Exercise aim: Output, word for word, the lines of this listing that fall between the line with "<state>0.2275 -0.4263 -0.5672" and the line with "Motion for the", counting both of those lines, and no others.

Information supplied:
• • • • •
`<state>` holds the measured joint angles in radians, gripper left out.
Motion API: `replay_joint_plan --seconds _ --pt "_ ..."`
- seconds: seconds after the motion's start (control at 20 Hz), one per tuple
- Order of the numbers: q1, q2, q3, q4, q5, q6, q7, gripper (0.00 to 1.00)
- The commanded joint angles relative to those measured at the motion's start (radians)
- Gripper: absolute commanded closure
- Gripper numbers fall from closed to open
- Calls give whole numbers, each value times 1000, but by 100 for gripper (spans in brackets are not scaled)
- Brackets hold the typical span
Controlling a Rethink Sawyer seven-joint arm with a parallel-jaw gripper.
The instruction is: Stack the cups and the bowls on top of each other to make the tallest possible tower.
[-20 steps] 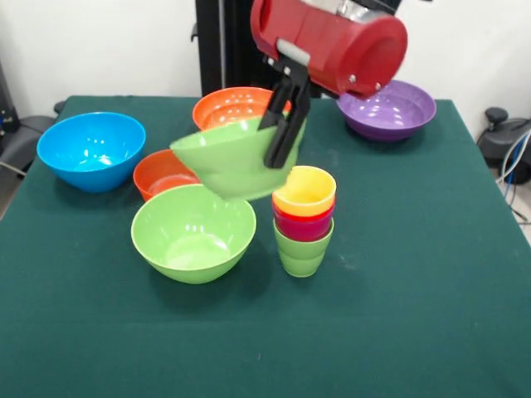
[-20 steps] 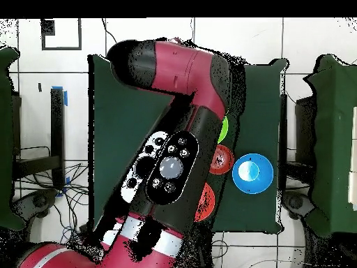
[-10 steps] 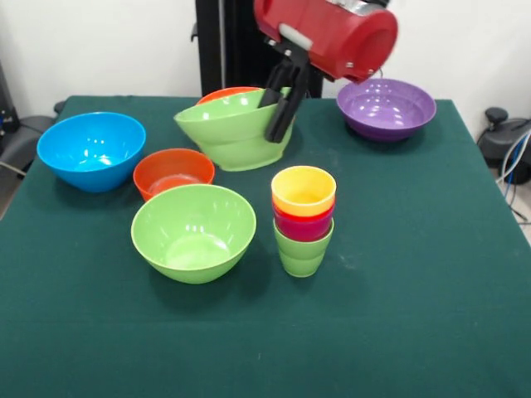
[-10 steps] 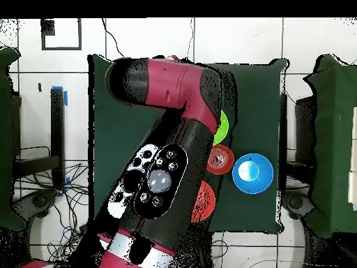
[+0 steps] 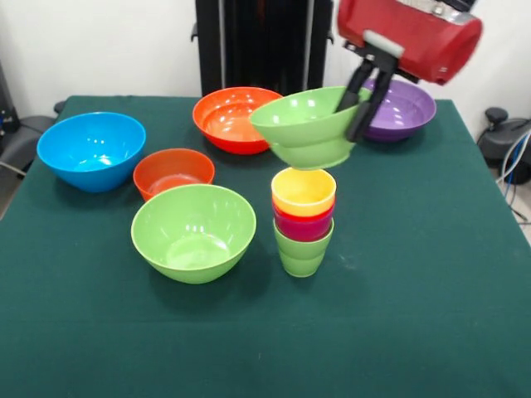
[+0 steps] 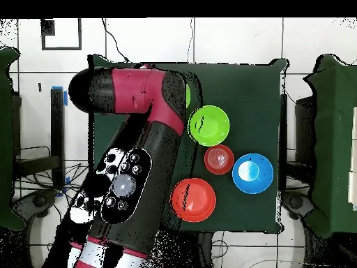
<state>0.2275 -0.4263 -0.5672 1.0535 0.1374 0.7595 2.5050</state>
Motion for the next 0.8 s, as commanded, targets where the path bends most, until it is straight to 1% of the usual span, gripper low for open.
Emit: replay_joint_plan --seconds 0.05,0.3,0.4,0.6,0.65,0.8 --pt "45 70 107 57 -92 178 -86 100" --pt "48 81 106 54 -100 199 -81 100" --pt "47 76 108 70 -101 201 -85 100" --pt "37 64 114 97 -118 189 -130 100" --pt "33 66 117 92 -128 203 -158 100" --pt "28 67 119 92 -140 211 -173 100"
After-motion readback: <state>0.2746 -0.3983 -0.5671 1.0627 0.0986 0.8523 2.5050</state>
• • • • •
Solution to this task:
<state>0.2275 -0.4263 -0.5672 1.0535 0.1374 0.7595 2.5050</state>
Motion for the next 0.8 s, as commanded, targets where the path bends most, until it is straight to 1% of the usual span, gripper low for open.

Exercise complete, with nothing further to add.